Aluminum Effects on Growth and Macronutrient Uptake by Annual Ryegrass

Abstract

AbstractAnnual ryegrass (Lolium multiflorum Lam.) is an important forage crop in the southeastern USA, often grown on acid soils with potentially high levels of soluble Al. Effects of Al on growth and nutrient relationships in ryegrass are poorly understood. In this study four ryegrass cultivars were grown in a growth chamber in nutrient solutions at 0, 37, 74, 148, 296, and 592 µmol L−1 Al. The pH was initially adjusted to 4.2 and subsequent changes were monitored daily. More Al‐tolerant cultivars induced higher nutrient solution pH than more sensitive cultivars. For more Al‐tolerant cultivars, these pH changes were positively correlated with root and shoot tolerance indexes and negatively correlated with percent inhibition of Ca, Mg, K, and Na uptake. Root (shoot) tolerance index was defined as dry weight (wt.) of roots (shoots) grown with Al/dry wt. of roots (shoots) grown without Al.
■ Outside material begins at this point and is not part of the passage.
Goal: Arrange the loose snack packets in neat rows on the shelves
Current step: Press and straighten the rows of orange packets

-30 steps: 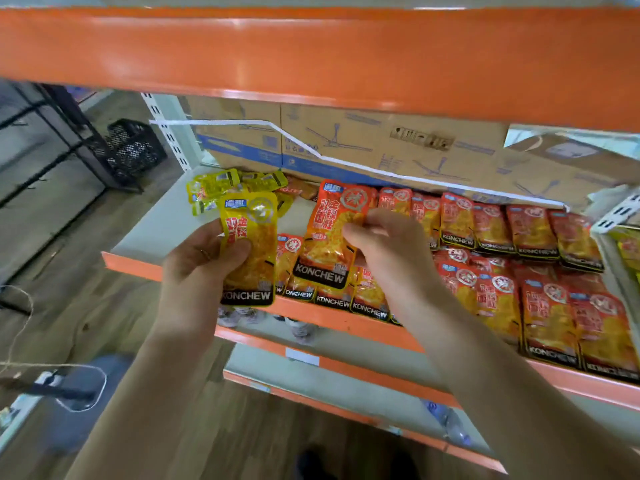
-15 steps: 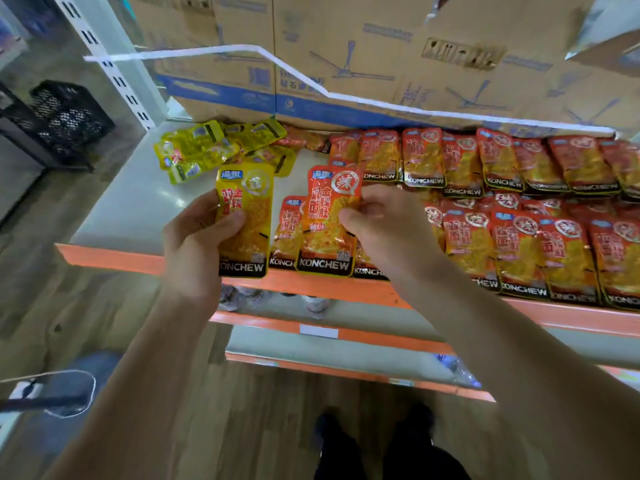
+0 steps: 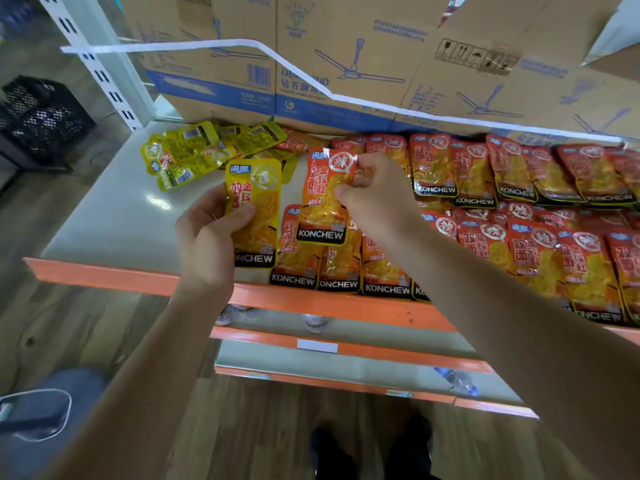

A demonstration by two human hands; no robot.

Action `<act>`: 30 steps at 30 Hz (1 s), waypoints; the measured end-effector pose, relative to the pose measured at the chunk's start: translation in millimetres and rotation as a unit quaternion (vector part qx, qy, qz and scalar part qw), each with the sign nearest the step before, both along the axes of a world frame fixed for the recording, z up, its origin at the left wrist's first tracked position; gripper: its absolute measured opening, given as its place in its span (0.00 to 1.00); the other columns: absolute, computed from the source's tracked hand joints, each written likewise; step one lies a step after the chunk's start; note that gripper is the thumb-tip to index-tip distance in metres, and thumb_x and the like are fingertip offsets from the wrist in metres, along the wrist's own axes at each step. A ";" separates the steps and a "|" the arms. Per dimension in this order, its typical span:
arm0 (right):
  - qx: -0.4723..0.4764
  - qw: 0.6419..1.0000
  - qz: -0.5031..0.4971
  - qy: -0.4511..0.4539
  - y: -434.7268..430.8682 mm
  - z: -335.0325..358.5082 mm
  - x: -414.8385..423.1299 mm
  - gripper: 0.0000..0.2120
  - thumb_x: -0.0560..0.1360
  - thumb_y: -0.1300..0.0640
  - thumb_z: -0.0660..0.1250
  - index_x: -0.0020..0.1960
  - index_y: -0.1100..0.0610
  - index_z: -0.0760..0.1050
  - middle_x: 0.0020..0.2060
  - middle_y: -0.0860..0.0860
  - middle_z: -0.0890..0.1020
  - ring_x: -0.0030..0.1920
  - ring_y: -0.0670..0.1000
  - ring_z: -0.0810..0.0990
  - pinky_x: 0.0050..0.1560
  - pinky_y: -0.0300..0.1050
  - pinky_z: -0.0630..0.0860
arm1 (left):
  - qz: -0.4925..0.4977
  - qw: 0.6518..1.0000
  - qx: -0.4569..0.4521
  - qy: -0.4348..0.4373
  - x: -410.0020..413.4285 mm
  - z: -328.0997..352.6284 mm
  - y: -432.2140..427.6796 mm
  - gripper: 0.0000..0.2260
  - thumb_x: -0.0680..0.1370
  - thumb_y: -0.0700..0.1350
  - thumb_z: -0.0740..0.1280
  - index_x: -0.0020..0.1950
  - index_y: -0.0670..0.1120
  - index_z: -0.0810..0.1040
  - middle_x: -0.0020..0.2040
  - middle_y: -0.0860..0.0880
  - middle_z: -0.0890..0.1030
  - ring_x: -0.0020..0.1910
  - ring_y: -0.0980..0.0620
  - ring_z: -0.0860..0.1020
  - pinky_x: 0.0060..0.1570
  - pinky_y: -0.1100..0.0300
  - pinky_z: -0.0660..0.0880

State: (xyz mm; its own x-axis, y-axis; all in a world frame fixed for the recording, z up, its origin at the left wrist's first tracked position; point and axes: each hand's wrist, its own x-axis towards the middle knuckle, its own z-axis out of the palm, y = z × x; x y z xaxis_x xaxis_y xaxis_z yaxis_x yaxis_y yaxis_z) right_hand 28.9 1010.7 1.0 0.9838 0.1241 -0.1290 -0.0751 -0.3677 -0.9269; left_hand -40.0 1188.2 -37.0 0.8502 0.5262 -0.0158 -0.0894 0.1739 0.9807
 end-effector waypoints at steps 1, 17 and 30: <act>-0.006 1.000 0.002 -0.006 3.5 -0.1 5.7 0.27 0.78 0.63 0.67 0.74 0.56 0.64 0.43 0.47 0.77 0.34 0.44 0.75 0.26 0.32 0.72 | -0.002 1.000 0.000 -0.006 2.1 -1.0 1.1 0.14 0.75 0.31 0.66 0.45 0.49 0.85 0.37 0.53 0.83 0.38 0.52 0.79 0.40 0.60 0.77; -0.318 0.934 0.076 -0.147 37.5 -34.3 25.1 0.31 0.73 0.63 0.69 0.74 0.50 0.66 0.70 0.57 0.65 0.71 0.61 0.58 0.70 0.57 0.61 | 0.030 0.998 -0.004 -0.052 -2.8 -16.3 2.8 0.12 0.69 0.35 0.67 0.49 0.45 0.82 0.38 0.52 0.83 0.40 0.50 0.78 0.42 0.58 0.76; -0.274 0.928 0.092 -0.235 -6.2 -17.7 -3.5 0.23 0.82 0.53 0.59 0.76 0.49 0.64 0.74 0.46 0.67 0.73 0.51 0.60 0.62 0.51 0.54 | 0.080 0.997 0.008 0.006 2.9 -3.5 -12.5 0.09 0.69 0.39 0.65 0.42 0.50 0.82 0.33 0.54 0.78 0.38 0.49 0.71 0.42 0.52 0.68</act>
Changes in nutrient solution pH were effects rather than causes of differential Al tolerance, but once induced, differences in pH intensified cultivar differences in Al tolerance. An Al concentration of 37 µmol L−1 in solution significantly increased root Al concentrations, but very little Al was translocated to shoots. Higher shoot Al concentrations were found more often in the less Al‐tolerant cultivars Wilo and Urbana than in the more tolerant cultivars Gulf and Marshall. Larger root and shoot tolerance indexes, and lower percentages of inhibition of total Ca and Mg uptake were observed more often for more Al‐tolerant cultivars Marshall and Gulf than for more sensitive cultivars Wilo and Urbana. The average net influx of Ca and Mg was decreased where Al was added. Total uptake of K (quantity factor) was decreased by Al, while net K influx (intensity factor) increased for plants grown in the nutrient solution containing up to 74 µmol L−1 Al. Short exposure to Al increased net influx and total Na uptake. Longer exposure to higher concentrations of Al (at least 74 µmol L−1) inhibited both total uptake and net influx of Na. The root tolerance index was positively correlated with net influx of Ca, Mg, K, and Na. Increasing the nutrient solution Al level to 148 µmol L−1 greatly increased K/(Ca+Mg) ratio of shoots, thus increasing the grass tetany potential of the ryegrass forage.